**Work required:**
With pictures omitted, restate the data word for word.

**Supplied material:**
BEGIN

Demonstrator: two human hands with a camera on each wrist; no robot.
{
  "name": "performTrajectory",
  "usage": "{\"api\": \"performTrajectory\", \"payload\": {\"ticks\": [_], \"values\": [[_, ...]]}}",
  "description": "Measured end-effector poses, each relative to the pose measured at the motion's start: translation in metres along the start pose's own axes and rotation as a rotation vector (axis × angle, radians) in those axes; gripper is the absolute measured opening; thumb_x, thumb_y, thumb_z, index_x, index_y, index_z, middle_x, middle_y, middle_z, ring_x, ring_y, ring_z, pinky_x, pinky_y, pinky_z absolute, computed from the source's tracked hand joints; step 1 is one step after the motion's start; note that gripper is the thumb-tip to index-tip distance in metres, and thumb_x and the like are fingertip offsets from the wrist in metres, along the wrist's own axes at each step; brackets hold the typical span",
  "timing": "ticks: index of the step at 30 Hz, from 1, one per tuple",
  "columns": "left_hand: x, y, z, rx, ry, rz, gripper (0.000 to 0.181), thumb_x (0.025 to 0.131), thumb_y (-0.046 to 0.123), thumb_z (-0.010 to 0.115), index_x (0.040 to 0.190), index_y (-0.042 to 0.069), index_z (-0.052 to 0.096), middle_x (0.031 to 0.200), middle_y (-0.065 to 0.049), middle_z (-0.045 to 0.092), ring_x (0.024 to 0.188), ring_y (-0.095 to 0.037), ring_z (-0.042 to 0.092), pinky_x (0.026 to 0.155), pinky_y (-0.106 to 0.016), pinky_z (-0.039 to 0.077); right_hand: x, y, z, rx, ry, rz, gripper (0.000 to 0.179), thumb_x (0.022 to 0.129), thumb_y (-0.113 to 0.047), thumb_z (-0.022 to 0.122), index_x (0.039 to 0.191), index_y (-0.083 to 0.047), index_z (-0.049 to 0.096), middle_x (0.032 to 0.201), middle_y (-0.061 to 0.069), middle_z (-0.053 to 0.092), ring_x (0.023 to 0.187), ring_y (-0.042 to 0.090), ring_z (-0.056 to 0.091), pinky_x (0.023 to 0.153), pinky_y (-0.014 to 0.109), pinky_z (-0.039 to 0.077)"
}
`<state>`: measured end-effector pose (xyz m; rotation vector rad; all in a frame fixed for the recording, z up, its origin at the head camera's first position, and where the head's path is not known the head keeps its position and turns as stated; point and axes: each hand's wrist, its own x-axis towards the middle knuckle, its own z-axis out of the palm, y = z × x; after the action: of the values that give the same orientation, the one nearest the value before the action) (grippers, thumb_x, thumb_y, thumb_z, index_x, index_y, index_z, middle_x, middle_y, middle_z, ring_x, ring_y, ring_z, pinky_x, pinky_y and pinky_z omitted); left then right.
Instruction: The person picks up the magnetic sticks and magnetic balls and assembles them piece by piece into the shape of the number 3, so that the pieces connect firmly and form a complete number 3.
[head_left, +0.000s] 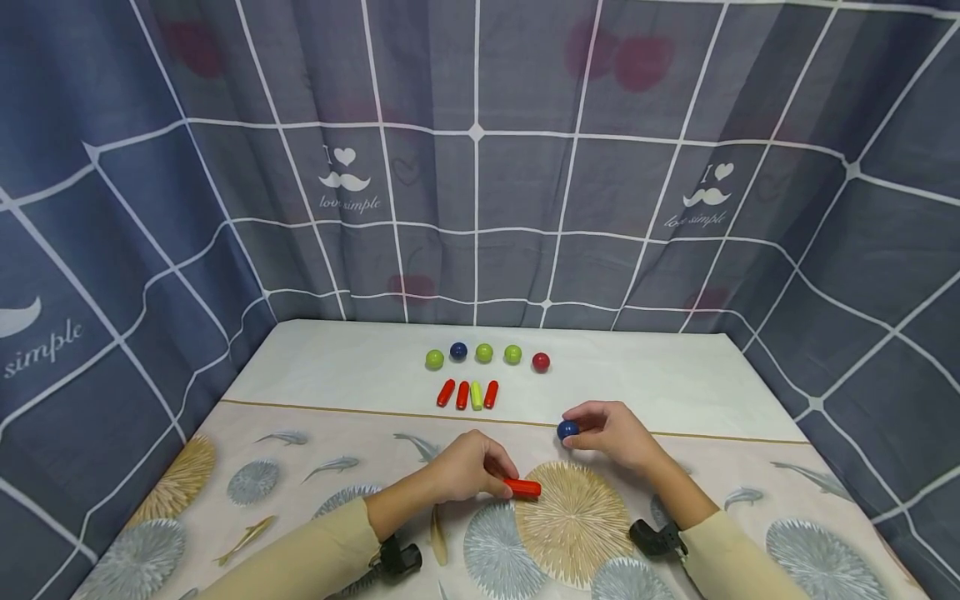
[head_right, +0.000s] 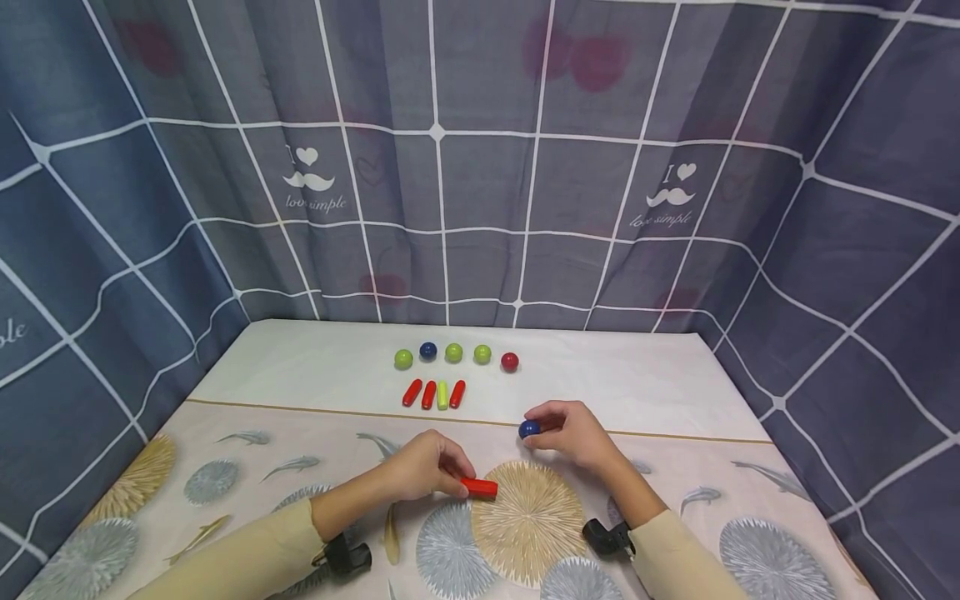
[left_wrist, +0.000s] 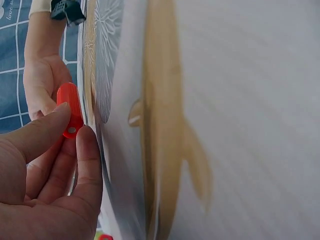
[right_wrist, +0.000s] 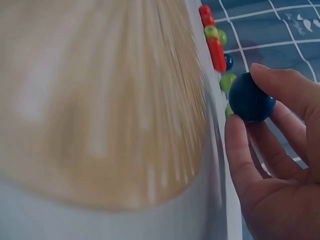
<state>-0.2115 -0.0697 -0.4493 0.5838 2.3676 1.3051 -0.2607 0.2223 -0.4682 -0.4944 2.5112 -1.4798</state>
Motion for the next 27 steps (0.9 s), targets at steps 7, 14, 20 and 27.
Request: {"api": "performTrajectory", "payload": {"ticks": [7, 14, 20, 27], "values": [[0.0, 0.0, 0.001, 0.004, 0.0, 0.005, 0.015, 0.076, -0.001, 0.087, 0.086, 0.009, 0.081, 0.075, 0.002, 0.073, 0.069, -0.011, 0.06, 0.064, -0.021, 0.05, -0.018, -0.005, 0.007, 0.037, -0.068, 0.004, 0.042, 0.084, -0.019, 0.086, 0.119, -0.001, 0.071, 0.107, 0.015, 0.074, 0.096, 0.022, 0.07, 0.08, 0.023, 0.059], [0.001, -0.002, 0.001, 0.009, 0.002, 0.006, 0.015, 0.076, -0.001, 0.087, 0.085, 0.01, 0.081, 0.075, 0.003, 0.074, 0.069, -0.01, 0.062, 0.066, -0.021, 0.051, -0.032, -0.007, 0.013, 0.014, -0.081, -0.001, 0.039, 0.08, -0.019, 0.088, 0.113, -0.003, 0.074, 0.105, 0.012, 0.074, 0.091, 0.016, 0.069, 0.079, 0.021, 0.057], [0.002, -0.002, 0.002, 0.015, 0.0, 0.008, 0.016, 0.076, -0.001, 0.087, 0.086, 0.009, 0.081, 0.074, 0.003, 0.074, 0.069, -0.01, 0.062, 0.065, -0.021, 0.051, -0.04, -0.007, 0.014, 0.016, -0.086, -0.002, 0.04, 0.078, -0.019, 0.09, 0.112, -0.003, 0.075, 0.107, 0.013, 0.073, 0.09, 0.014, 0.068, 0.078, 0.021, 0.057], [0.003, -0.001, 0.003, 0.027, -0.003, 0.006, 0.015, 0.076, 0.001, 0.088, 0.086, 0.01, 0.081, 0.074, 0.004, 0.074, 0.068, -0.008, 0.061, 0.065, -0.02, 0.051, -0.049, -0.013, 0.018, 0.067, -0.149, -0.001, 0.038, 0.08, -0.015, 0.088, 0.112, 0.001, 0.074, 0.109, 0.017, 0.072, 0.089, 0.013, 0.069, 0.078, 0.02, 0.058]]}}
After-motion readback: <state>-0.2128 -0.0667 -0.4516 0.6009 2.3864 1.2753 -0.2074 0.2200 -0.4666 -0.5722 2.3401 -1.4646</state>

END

**Task solution:**
Demonstrator: two human hands with a camera on each wrist; no robot.
{
  "name": "performTrajectory",
  "usage": "{\"api\": \"performTrajectory\", \"payload\": {\"ticks\": [_], \"values\": [[_, ...]]}}",
  "description": "Measured end-effector poses, each relative to the pose measured at the motion's start: translation in metres along the start pose's own axes and rotation as a rotation vector (axis × angle, radians) in those axes; gripper is the absolute measured opening; thumb_x, thumb_y, thumb_z, index_x, index_y, index_z, middle_x, middle_y, middle_z, ring_x, ring_y, ring_z, pinky_x, pinky_y, pinky_z absolute, computed from the source's tracked hand joints; step 1 is one step after the motion's start; note that gripper is the thumb-tip to index-tip distance in metres, and thumb_x and the like are fingertip offsets from the wrist in metres, along the wrist's own axes at each step; brackets hold the typical span",
  "timing": "ticks: index of the step at 30 Hz, from 1, one per tuple",
  "columns": "left_hand: x, y, z, rx, ry, rz, gripper (0.000 to 0.181), thumb_x (0.025 to 0.131), thumb_y (-0.046 to 0.123), thumb_z (-0.010 to 0.115), index_x (0.040 to 0.190), index_y (-0.042 to 0.069), index_z (-0.052 to 0.096), middle_x (0.031 to 0.200), middle_y (-0.065 to 0.049), middle_z (-0.045 to 0.092), ring_x (0.024 to 0.188), ring_y (-0.095 to 0.037), ring_z (-0.042 to 0.092), pinky_x (0.026 to 0.155), pinky_y (-0.106 to 0.016), pinky_z (-0.039 to 0.077); right_hand: x, y, z, rx, ry, rz, gripper (0.000 to 0.179), thumb_x (0.022 to 0.129), thumb_y (-0.113 to 0.047), thumb_z (-0.022 to 0.122), index_x (0.039 to 0.191), index_y (-0.083 to 0.047), index_z (-0.049 to 0.096), middle_x (0.032 to 0.201), middle_y (-0.061 to 0.069), middle_z (-0.053 to 0.092), ring_x (0.023 to 0.187), ring_y (-0.042 to 0.090), ring_z (-0.056 to 0.091), pinky_x (0.023 to 0.153), pinky_y (-0.014 to 0.109), pinky_z (-0.039 to 0.077)"
}
`<state>`: measured end-effector pose (xyz m; rotation vector rad; all in a frame fixed for the recording, z up, its origin at the head camera's first position, and where the head's path is not known the head keeps its position and turns as stated; point and axes: each hand's wrist, its own x-axis towards the middle knuckle, its own z-axis out of the palm, y = z × x; after the action: of the values that give the same orientation, the one nearest the value before the action) (grippers, thumb_x, thumb_y, thumb_z, index_x, index_y, index_z, middle_x, middle_y, middle_z, ring_x, ring_y, ring_z, pinky_x, pinky_y and pinky_z omitted); left then right.
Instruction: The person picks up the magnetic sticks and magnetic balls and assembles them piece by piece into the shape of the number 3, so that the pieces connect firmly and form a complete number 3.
[head_left, +0.000s] 
[head_right, +0.000s] 
[left_wrist, +0.000s] 
[right_wrist, +0.000s] 
<state>-0.2115 -0.0697 -0.4493 0.5838 2.3676 1.3051 -0.2607 0.2223 -0.4682 -0.4944 2.5112 -1.4798</state>
Motion for the next 27 steps (0.9 s), targets at steps 7, 14, 20 and 27.
Request: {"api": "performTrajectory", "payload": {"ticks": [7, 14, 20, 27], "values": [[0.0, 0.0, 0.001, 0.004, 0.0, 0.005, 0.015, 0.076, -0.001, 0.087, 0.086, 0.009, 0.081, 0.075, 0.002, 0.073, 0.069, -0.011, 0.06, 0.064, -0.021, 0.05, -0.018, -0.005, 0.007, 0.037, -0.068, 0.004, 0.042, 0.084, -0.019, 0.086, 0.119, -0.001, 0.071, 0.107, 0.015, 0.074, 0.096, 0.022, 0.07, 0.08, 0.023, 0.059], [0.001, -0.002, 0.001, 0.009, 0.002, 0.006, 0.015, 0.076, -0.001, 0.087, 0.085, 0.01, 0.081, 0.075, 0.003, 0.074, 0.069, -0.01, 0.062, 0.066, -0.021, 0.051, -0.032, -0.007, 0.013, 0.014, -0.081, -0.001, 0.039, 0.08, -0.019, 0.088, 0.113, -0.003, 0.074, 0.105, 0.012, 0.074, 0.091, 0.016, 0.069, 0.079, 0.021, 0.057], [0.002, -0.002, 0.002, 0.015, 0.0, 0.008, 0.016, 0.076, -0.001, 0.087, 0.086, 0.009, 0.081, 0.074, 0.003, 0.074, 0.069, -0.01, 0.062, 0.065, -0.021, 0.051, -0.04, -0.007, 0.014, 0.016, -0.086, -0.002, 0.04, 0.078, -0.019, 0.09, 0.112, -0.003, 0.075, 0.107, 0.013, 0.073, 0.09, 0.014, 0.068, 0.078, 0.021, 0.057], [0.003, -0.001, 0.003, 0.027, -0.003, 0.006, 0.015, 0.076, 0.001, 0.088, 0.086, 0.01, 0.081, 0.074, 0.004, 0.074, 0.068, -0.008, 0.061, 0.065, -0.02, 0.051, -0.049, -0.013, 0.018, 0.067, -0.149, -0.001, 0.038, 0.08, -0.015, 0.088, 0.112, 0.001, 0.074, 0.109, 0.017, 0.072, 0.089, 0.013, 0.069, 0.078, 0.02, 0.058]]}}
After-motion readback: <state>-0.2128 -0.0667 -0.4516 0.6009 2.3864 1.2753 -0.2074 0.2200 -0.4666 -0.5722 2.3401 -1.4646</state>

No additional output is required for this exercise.